Canadian Pacific attacks rival bid for Kansas City Southern
OMAHA, Neb. (AP) — Canadian Pacific railroad continued its assault on rival Canadian National’s competing $33.7 billion bid to buy Kansas City Southern railroad Wednesday in a formal letter to regulators.
Canadian Pacific urged the Surface Transportation Board to closely examine Canadian National’s offer to buy Kansas City Southern. It says the deal would hurt rail competition throughout the central United States and could destabilize the balance between the industry’s six largest players.
Canadian National, meanwhile, maintains that the bid it announced Tuesday is superior to the $25 billion cash and stock deal that Canadian Pacific announced last month.
Canadian Pacific said competition would be hurt by the rival deal because Canadian National and Kansas City Southern both have rail lines that connect the Midwest with the Gulf Coast, so combining those two railroads would eliminate a competitor. Canadian Pacific’s network connects to Kansas City Southern in Kansas City, Missouri, but those two railroads don’t overlap elsewhere.
“Canadian Pacific respectfully suggests that the Board should see things the same way: the only combination involving KCS that is in the public interest is the one that Canadian Pacific has proposed, and which has already garnered support from over 400 shippers and other stakeholders,” Canadian Pacific’s attorney David Meyer wrote.
Canadian National has said its bid is better because it offers a stronger network to combine with Kansas City Southern and more cash for shareholders. CN said its offer is worth $325 per Kansas City Southern share. Kansas City Southern shareholders would receive $200 in cash and 1.059 shares of CN common stock for each share. In contrast, Canadian Pacific’s current offer values Kansas City Southern at $275 per share, which includes $90 cash and 0.489 shares of CP stock.
“Together, CN and KCS would offer multiple interchanges and create greater choice and service options for customers of both companies.

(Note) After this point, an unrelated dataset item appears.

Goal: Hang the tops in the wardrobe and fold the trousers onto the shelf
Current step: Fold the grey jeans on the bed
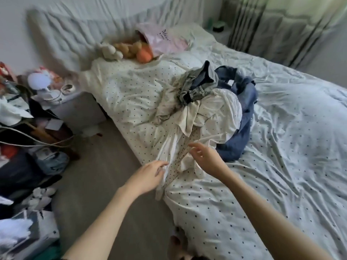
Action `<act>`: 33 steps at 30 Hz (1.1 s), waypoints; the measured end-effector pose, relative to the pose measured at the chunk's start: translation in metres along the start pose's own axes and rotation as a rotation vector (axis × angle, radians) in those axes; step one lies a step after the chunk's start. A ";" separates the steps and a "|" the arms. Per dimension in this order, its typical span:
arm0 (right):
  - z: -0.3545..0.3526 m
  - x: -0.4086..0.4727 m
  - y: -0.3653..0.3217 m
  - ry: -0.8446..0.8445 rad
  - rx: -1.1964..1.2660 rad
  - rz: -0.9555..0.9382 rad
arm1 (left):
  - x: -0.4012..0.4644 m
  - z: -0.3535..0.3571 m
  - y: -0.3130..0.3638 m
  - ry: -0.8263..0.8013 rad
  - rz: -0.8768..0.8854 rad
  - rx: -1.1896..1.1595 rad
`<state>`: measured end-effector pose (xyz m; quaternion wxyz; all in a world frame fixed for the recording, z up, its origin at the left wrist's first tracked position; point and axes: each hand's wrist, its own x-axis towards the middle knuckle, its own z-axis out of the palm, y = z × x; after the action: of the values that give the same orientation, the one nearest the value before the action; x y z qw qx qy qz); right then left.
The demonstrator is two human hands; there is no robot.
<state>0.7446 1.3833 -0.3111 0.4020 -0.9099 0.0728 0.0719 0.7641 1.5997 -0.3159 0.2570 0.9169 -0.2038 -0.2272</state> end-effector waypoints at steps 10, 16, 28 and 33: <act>-0.050 0.121 0.032 0.061 0.020 0.167 | 0.165 -0.042 0.006 -0.115 0.047 -0.025; -0.072 0.211 0.036 0.178 0.039 0.229 | 0.261 -0.061 0.001 -0.177 0.086 0.010; -0.099 0.406 0.069 0.334 -0.254 0.480 | 0.492 -0.086 -0.012 -0.022 0.107 -0.015; -0.116 0.466 0.100 0.322 -0.473 0.582 | 0.561 -0.071 -0.005 0.092 0.103 -0.053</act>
<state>1.1904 1.1958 -0.3949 0.1281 -0.9183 0.3707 0.0540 1.2588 1.3555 -0.4391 0.3016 0.9077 -0.2326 -0.1763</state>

Customers will benefit from a faster, more direct and more efficient network of end-to-end single-line services from Mexico to the United States to Canada,” Canadian National said Wednesday.
Canadian Pacific CEO Keith Creel touted the benefits of his railroad’s offer in a conference call with investors Wednesday, and said he doesn’t plan to increase it at this point.

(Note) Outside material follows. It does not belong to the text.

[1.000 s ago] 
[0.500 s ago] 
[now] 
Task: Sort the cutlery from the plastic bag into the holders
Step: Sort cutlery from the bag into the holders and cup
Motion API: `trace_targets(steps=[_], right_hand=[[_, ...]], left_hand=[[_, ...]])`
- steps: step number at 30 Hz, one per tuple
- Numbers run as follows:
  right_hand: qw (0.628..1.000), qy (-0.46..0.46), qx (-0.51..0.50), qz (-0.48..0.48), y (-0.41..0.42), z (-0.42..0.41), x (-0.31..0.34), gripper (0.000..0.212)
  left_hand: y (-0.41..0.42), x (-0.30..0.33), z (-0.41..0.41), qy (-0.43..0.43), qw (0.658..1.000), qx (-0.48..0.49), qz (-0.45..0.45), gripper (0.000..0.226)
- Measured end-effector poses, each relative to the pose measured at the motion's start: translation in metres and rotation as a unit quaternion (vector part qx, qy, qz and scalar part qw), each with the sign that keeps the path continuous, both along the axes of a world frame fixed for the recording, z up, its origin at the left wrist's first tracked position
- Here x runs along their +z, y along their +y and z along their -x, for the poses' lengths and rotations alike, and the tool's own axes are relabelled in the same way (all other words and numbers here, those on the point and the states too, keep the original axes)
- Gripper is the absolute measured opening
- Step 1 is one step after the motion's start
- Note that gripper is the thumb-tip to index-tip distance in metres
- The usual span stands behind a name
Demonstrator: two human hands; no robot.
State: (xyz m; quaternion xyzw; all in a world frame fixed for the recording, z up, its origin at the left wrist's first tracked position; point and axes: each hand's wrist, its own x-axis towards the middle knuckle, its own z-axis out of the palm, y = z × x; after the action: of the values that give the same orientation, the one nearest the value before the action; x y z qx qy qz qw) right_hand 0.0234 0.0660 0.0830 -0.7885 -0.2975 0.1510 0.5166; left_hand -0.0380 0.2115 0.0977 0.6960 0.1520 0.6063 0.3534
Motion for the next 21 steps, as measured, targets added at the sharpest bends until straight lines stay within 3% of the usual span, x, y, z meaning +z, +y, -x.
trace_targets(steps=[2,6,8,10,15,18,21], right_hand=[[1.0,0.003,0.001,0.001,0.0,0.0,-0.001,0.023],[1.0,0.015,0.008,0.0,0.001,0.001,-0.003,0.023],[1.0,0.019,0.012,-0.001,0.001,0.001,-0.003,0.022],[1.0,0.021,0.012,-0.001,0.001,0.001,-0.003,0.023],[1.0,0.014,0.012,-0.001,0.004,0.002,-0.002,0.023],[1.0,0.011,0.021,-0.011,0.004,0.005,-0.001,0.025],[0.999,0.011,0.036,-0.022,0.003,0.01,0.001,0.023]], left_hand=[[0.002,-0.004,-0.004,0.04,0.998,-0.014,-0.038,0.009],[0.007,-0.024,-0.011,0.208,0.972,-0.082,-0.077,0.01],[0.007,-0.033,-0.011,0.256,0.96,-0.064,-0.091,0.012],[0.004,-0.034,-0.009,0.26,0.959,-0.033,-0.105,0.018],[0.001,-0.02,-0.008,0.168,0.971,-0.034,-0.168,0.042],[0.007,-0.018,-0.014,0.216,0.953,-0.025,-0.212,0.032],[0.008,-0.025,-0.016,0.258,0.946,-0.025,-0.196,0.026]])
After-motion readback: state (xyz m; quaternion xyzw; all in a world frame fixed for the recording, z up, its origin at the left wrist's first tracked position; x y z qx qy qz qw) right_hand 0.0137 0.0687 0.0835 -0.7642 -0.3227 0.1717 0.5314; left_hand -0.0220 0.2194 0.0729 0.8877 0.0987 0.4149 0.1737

Canadian National’s offer is eye-catching, he said. But he said that he doesn’t think investors will ever see Canadian National’s larger payment because regulators won’t approve the deal.
“The headline value could be 500% more than our real attainable value. It’s fantasy money. It’s fool’s gold,” Creel said about Canadian National’s offer. “When it gets down to truly comparing the deals ... it comes down to doability. It comes down to can you get the deal done?”

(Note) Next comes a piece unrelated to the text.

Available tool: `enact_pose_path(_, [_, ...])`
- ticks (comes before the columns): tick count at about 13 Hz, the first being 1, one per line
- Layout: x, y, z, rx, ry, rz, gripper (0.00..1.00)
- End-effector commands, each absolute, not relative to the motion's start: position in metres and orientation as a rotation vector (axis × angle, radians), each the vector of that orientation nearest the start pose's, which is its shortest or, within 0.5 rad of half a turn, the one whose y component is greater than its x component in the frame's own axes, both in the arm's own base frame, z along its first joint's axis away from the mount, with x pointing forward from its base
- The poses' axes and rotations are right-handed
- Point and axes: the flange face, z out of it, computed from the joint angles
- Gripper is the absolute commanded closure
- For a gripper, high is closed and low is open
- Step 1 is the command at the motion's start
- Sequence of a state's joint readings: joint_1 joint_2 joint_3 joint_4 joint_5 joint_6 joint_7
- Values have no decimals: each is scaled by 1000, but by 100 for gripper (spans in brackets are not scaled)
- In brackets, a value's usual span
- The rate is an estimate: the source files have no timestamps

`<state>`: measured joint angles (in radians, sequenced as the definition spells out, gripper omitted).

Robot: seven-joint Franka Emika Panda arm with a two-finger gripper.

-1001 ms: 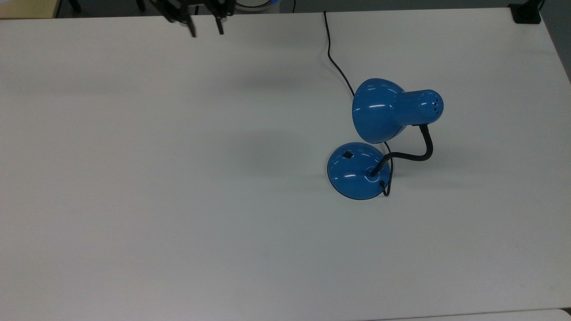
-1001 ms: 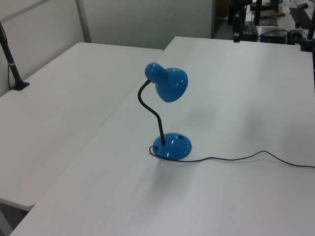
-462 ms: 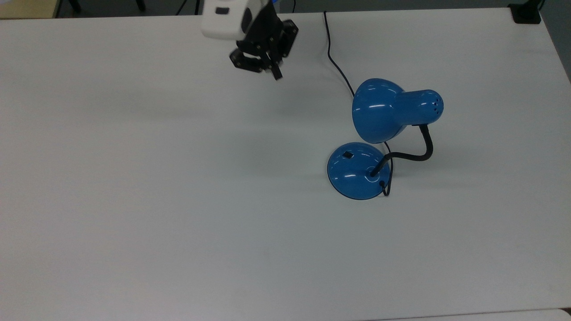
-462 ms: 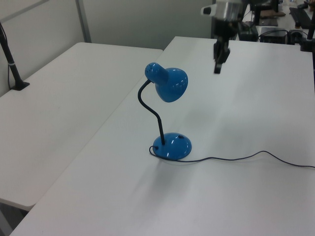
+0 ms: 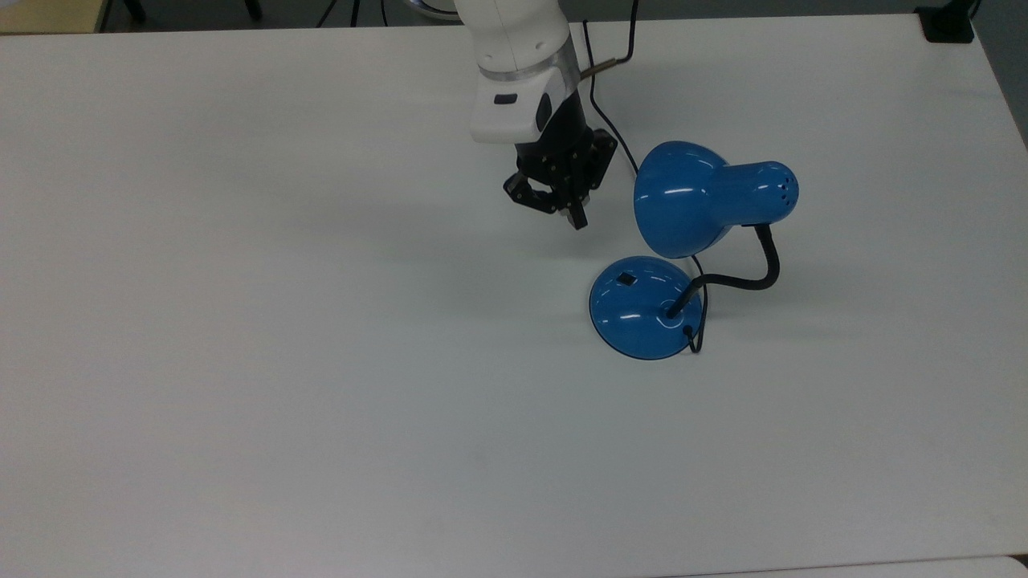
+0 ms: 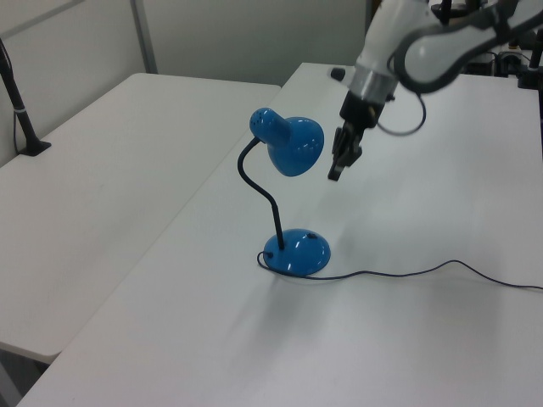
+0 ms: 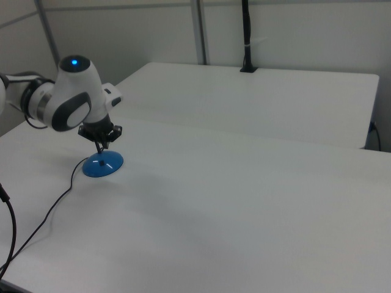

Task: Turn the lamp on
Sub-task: 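Move the gripper toward the blue lamp's round base, then lower the gripper onto the switch on the lamp base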

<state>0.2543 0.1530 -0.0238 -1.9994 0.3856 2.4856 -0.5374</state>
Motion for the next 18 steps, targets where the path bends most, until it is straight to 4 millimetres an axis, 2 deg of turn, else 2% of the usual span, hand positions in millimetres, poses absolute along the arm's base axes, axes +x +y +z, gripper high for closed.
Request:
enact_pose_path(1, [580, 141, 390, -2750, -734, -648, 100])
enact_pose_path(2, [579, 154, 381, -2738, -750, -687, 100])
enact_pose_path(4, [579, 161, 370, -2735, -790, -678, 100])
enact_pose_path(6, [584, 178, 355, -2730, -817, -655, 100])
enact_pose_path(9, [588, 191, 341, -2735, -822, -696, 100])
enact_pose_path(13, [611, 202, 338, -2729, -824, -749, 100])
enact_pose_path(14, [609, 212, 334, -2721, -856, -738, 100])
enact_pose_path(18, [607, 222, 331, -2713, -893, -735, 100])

Edward Jones analyst Jeff Windau said Canadian Pacific’s sharp criticism of Canadian National’s offer hints at how much that railroad wants the growth opportunities that would come with buying Kansas City Southern.
“I think CP’s quick and pointed response helps to show how important the merger is to them,” Windau said.
Kansas City Southern has said its board will review both proposals and respond later. Previously, KCS’s board unanimously endorsed Canadian Pacific’s bid.
The Surface Transportation Board hasn’t approved any major railroad mergers since the 1990s. It has generally said that any deal involving one of the nation’s six largest railroads needs to enhance competition and serve the public interest to get approved.
For more than two decades, the railroad industry has been stable, with two railroads in the western United States — BNSF and Union Pacific — two in the eastern United States — CSX and Norfolk Southern — and the two Canadian railroads that serve part of the United States.
“Completion of a CN acquisition of KCS would create tremendous strategic pressure for CP to find a way to expand its market reach through further consolidation,” Meyer said to regulators.